After the Wealth Effect Disappears, The Myth or Elegy of Decentralization
The article "After the Wealth Effect Disappears: The Myth or Elegy of Decentralization" examines the evolution of Ethereum and Bitcoin, arguing that both have strayed from their original decentralized ideals. While Ethereum shifted from PoW to PoS to enhance scalability and value capture (ETH), it sacrificed node decentralization and embraced centralized governance, despite retaining smart contracts. Bitcoin maintained minimal governance but failed to support smart contracts, limiting its utility beyond being "digital gold."
The author highlights how institutional adoption (e.g., BTC ETFs, DTCC’s blockchain migration) prioritizes long-term, low-risk gains, contrasting with retail’s speculative expectations. As centralized exchanges (CEXs) become less influential, activity migrates on-chain, but this shift may not yield the envisioned decentralized utopia. Stablecoins like USDT/USDC are increasingly replacing ETH as primary assets, further centralizing the ecosystem.

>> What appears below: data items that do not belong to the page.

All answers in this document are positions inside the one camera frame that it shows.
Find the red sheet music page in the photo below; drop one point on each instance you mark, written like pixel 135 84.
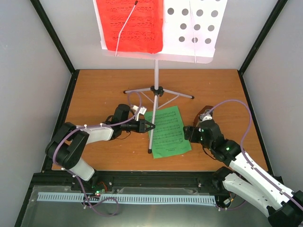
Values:
pixel 132 25

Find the light blue slotted cable duct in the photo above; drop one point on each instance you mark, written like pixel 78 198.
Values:
pixel 142 199

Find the green sheet music page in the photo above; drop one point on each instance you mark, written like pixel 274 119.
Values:
pixel 168 136

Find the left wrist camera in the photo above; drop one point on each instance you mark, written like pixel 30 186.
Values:
pixel 138 110

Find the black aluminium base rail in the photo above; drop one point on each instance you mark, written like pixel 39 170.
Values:
pixel 202 182

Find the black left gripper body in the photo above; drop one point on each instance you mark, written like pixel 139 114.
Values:
pixel 141 125

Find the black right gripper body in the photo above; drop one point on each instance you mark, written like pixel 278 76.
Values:
pixel 191 132

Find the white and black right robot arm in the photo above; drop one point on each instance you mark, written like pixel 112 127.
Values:
pixel 244 177

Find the small green circuit board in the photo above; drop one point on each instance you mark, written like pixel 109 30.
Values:
pixel 101 191

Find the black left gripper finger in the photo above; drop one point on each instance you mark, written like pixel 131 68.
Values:
pixel 147 129
pixel 149 124

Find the white tripod music stand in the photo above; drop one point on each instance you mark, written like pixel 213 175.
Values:
pixel 190 30

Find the brown wooden metronome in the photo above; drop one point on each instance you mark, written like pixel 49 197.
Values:
pixel 204 110

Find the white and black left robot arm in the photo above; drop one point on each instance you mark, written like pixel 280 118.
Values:
pixel 67 145

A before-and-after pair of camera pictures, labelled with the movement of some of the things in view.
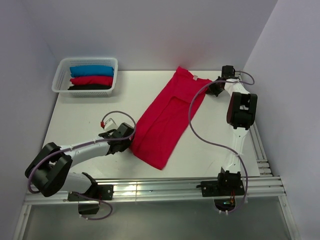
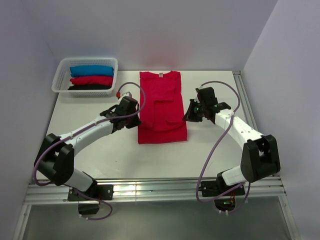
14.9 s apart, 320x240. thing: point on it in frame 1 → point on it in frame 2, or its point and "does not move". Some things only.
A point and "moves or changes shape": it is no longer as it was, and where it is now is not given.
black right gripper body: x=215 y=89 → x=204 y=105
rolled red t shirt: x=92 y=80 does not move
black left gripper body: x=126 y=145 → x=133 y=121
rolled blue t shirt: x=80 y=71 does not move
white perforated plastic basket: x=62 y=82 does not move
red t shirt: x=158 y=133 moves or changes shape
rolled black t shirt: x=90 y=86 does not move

Ultimately, the piece critiques the compromise between decentralization and wealth generation, noting that Ethereum’s "middleman" role—embodied by Vitalik Buterin and ETH’s capital-driven model—has eroded its foundational principles. The conclusion suggests that both decentralization and wealth effect narratives are being overshadowed by pragmatic, institution-friendly financial computing.